Hacker News new | past | comments | ask | show | jobs | submit login
Dependency Drift: A Metric for Software Aging (nimbleindustries.io)
49 points by colinbartlett on Feb 2, 2020 | hide | past | favorite | 16 comments

At Pivotal (now part of VMware, but it's easier to explain this way) we have an increasing number of teams that track "vulnerability budgets" and "legacy budgets", by way of analogy to "error budgets" from SRE approaches.[0]

Essentially, a vulnerability budget tracks days since last release for a dependency or system; a legacy budget tracks time left until a dependency or system falls out of support. Our CloudOps team and telemetry teams now plot these for their own systems and customer systems, producing a characteristic sawtooth pattern.

I think these are good steps forward, but I see some possible evolutions.

One evolution is to combine these into a more general risk framework like FAIR, so that we're able to use a single budget for all these categories of risk.

Another is to consider risk exposure as a volume. At any given instant I have a wide range of risks in play, distributed over a wide range of systems. As time evolves these risks come and go. A single score (like the one sketched on the far side of the link) only gives me one axis of risk. I also need to know what systems are currently expressing that risk by the presence or absence of software, giving me a second axis. Finally, these evolve over time, giving a third axis.

The sum of volume for any time slice is what ought to be budgeted.

Another thing is to make these problems behave less like "big-bang control", where we switch modes drastically when crossing a threshold value. What would be preferred is a greater degree of smoothness.

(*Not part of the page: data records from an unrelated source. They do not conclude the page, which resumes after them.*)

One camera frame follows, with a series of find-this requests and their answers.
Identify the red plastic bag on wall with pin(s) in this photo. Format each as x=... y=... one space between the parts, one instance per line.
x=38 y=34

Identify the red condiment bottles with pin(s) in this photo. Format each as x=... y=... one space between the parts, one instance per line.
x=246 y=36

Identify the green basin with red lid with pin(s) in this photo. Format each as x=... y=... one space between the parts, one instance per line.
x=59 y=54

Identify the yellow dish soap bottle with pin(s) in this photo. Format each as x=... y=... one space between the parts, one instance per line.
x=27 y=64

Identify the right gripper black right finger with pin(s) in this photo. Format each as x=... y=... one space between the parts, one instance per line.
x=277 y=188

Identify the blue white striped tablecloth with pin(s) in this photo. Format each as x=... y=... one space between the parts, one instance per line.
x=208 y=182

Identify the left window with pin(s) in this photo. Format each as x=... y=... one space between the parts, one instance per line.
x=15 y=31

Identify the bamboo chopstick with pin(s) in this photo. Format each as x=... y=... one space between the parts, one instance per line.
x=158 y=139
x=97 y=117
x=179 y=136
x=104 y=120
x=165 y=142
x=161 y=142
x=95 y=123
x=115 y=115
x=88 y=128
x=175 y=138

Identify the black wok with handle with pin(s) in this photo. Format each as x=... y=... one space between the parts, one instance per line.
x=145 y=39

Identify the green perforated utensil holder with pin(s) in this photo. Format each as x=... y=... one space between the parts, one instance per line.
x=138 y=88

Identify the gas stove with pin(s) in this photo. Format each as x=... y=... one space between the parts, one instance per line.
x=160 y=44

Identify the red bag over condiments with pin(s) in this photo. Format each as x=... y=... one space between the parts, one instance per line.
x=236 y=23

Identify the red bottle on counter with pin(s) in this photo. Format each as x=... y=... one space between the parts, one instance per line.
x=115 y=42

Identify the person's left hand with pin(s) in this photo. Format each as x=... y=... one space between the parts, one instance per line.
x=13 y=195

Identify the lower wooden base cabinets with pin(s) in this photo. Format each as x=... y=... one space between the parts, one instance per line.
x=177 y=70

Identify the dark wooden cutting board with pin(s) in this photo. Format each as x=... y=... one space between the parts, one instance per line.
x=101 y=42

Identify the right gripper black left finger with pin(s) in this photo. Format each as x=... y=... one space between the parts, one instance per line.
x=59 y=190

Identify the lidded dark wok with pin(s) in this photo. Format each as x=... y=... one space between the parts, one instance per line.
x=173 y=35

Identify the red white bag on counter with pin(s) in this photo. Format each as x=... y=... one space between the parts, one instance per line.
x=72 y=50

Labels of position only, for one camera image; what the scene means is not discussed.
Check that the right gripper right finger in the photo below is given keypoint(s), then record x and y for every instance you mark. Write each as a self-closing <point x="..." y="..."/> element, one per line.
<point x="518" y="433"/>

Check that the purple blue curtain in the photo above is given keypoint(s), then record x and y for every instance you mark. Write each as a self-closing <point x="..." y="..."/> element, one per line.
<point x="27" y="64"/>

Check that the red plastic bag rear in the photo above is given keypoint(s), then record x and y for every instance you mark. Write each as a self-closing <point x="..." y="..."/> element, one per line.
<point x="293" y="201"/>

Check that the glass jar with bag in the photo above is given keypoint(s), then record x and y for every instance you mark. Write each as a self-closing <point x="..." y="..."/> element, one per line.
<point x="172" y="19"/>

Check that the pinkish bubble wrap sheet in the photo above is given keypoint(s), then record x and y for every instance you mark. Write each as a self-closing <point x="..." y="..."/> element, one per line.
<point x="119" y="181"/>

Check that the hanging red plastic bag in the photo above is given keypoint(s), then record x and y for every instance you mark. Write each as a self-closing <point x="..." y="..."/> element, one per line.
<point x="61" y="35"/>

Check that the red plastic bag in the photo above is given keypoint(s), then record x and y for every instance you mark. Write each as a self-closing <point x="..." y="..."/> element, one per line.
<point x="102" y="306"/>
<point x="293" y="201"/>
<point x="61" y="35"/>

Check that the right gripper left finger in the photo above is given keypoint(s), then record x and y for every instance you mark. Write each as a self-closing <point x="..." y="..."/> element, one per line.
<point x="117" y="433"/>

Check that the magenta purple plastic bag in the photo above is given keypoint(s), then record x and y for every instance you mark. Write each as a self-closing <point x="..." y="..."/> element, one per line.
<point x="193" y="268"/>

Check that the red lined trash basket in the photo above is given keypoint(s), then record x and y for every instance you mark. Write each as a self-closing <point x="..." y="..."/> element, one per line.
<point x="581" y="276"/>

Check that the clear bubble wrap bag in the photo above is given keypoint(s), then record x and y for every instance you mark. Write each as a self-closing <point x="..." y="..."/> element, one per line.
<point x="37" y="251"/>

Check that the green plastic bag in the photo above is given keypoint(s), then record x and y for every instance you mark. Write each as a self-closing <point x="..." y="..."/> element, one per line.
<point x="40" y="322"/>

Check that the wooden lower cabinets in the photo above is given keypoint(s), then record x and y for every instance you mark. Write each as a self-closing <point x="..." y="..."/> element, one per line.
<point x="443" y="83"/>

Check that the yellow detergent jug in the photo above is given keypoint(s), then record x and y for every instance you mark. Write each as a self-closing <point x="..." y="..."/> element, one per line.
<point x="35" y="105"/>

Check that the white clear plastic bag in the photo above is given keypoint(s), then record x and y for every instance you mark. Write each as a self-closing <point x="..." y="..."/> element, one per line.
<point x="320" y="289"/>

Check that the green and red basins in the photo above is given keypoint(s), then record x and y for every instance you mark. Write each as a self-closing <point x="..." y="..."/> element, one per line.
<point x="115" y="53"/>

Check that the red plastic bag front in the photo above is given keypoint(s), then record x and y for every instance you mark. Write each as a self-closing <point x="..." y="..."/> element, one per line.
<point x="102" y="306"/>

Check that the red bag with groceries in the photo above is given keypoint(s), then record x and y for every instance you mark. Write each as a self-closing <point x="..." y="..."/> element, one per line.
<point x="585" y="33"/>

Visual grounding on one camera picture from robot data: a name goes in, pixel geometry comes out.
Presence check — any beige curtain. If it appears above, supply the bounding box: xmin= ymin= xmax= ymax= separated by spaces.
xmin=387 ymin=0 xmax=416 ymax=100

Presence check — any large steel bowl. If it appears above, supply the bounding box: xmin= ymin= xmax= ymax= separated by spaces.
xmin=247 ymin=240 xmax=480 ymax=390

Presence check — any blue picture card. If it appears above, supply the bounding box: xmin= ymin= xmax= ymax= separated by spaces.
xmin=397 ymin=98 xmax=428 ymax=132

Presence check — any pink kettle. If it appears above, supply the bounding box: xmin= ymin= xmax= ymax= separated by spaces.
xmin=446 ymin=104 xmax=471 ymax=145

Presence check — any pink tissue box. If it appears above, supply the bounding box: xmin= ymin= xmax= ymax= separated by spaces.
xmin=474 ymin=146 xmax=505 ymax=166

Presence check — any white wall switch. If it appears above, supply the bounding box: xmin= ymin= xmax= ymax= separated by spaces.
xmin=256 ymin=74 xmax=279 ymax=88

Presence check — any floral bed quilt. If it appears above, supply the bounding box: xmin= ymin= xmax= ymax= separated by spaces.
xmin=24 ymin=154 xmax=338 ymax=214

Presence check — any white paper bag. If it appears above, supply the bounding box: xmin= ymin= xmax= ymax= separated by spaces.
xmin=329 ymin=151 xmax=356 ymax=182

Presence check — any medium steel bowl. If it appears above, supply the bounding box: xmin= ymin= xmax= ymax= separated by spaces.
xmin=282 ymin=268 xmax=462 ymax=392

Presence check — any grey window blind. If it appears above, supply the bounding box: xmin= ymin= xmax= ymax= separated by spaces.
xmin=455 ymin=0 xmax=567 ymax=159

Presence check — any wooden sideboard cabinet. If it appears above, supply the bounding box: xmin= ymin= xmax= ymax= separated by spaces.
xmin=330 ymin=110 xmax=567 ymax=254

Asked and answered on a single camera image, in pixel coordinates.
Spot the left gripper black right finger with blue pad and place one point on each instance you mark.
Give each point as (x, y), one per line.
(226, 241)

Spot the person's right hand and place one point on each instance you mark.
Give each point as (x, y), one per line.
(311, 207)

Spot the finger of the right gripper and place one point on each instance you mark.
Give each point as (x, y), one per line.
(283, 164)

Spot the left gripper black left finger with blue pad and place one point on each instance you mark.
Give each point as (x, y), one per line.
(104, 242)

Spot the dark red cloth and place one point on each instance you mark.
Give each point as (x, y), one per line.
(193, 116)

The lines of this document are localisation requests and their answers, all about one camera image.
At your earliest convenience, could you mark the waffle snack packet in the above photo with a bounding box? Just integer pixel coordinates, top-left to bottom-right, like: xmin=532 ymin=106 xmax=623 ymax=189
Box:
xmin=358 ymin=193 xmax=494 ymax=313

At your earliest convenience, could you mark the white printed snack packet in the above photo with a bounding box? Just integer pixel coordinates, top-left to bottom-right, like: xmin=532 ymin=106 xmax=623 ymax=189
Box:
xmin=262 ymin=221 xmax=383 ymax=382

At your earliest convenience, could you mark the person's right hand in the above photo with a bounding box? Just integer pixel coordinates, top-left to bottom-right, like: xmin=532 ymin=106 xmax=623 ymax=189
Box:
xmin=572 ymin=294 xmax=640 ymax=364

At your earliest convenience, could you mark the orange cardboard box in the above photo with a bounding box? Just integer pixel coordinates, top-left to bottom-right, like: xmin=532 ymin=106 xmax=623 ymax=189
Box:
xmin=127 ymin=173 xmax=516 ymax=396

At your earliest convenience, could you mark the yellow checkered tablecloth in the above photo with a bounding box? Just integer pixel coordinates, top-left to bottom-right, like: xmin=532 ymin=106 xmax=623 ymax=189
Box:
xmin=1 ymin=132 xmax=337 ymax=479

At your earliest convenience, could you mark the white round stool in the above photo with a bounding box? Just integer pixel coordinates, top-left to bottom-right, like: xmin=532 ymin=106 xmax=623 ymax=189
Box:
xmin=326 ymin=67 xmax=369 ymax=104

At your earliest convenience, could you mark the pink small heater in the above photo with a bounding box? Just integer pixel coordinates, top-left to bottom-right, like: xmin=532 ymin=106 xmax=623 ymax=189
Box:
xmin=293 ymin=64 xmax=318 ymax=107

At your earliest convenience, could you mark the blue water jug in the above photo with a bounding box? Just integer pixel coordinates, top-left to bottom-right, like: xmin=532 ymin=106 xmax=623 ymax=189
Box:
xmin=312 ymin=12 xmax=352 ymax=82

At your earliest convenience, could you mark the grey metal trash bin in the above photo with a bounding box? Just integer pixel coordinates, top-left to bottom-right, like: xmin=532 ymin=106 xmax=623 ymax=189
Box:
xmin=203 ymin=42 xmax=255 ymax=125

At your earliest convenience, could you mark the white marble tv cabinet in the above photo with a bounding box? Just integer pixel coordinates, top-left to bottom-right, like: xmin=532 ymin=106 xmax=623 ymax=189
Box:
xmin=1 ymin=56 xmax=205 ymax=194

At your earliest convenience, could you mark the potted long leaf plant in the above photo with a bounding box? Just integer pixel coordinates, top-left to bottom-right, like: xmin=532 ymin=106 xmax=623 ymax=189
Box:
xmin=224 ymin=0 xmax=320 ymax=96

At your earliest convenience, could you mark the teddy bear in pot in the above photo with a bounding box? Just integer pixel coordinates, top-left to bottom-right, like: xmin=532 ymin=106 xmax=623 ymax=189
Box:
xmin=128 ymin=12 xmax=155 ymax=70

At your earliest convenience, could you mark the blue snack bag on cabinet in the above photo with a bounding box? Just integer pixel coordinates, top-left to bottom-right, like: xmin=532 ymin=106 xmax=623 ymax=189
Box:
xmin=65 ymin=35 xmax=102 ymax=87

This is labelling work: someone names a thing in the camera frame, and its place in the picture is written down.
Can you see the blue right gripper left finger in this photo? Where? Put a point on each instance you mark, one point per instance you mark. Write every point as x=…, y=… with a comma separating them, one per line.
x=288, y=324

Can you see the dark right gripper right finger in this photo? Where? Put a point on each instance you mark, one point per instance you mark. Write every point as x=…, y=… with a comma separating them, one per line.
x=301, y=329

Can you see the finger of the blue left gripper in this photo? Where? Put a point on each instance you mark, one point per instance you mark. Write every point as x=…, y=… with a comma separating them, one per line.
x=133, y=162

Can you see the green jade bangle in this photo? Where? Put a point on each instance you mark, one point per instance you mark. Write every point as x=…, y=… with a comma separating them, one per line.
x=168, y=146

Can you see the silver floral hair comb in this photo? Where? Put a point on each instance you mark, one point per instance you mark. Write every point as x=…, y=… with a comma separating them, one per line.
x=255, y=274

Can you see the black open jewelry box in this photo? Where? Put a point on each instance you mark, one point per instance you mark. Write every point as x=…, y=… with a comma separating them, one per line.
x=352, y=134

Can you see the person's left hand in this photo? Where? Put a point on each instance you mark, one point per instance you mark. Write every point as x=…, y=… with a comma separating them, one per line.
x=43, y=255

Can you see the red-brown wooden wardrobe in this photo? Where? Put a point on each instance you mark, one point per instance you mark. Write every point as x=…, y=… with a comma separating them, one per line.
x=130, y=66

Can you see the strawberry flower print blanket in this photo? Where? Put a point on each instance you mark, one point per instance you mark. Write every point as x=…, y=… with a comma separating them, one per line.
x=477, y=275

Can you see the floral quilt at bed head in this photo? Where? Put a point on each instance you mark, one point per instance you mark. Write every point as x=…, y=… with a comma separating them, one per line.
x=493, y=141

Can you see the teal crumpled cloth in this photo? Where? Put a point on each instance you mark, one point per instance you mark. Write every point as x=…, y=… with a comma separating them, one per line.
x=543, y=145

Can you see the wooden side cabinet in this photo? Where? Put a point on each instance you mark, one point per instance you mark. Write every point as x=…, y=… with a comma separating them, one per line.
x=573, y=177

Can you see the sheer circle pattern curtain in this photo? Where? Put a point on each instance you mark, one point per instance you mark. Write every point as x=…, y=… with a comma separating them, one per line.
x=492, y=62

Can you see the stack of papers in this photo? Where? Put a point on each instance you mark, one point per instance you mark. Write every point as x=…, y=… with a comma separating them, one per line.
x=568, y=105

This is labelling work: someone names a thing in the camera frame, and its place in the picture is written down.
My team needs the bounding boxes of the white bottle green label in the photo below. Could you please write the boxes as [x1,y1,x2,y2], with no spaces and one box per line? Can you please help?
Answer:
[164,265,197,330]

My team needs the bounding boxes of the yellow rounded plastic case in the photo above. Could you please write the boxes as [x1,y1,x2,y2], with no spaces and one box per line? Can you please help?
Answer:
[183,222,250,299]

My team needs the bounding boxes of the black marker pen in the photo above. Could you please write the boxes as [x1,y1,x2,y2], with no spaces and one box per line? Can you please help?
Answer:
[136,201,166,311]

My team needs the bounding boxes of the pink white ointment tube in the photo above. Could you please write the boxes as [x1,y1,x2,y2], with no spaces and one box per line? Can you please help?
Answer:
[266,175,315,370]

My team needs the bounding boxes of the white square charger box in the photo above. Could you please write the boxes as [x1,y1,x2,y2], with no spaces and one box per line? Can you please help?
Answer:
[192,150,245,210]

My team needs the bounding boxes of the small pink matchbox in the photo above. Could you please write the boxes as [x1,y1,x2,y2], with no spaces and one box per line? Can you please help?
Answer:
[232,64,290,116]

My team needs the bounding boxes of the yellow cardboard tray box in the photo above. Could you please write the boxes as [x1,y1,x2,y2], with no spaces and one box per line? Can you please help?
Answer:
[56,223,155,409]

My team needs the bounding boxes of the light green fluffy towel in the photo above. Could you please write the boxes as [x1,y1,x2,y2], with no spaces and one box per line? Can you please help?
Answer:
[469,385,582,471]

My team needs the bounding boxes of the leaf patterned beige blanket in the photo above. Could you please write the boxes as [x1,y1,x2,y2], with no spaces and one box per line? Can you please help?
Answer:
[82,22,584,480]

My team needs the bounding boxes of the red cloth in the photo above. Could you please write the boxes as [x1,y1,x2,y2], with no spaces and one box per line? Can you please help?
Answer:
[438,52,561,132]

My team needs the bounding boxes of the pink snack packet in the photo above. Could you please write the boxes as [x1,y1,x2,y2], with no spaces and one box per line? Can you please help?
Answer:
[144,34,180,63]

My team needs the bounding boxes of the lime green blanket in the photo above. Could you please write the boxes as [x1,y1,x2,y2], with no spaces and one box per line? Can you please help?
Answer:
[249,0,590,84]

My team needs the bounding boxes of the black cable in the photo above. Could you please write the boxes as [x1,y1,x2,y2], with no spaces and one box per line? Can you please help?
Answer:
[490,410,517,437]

And finally, to make all of this tractable: automation. All the metrics and scorecards and reports and graphs in the world won't make this problem easier. They can at best make it visible and demoralising.

[0] This presentation by David Laing and Jim Thomson is a good introduction: https://www.youtube.com/watch?v=lXPmh9Ap114

David & Tim are responsible for an ongoing multi-year systematic investigation of upgrades as a technical and organisational behaviour.

The whole process of upgrading dependencies is annoying, mainly because stuff keeps breaking. I currently try to keep everything up-to-date, simply because then the number of breakages are spread out and easier to deal with, and when critical fixes come through, they're easier to apply. Automation does help with this. But ideally, I'd like the "it it ain't broke don't fix it" approach. It feels like such a waste of time.

I would love to see Dependabot go further and track upgrade breakage. Being notified about vulnerabilities is a great service and takes the load off. But too many times, it still breaks.

Recent example: Checkstyle security issue, Dependabot cuts a PR. Great. Except almost every minor release [0] has a breaking change. Some libraries are much better than this, and in fact I ended up simply ditching Checkstyle. (It's open source, they don't owe me anything. I get it.)

Until we quantify the breakage issue, you don't have enough data to make a decision if upgrading dependencies is worth it outside of a security fix. And in those cases, it's hard to make an argument keeping up to date is the best choice (other than personal philosophy).

[0] https://checkstyle.org/releasenotes.html

I believe Dependabot quantifies this to some extent with a "Compatibility score": https://dependabot.com/#how-it-works

But it can only measure what people have test coverage for, presumably.

I did see that, but it's pretty opaque (some percentage). And when I click through the badge, it takes me to GitHub's help page [0]. What would be helpful is to link to other public PRs so you might be able to find out how other people solved the issues. Is there any way to see historic compatibility scores to evaluate if it's worth to drop a certain dependency?

Edit: For normal dependency updates, compatibility probably more useful. For security fixes, what choice to you have other than to apply it, or spend more time investigating and trying to come up with your own mitigation?

[0] https://help.github.com/articles/configuring-automated-secur...

Automated testing, good source management and relatively short update cycles make all of this much easier...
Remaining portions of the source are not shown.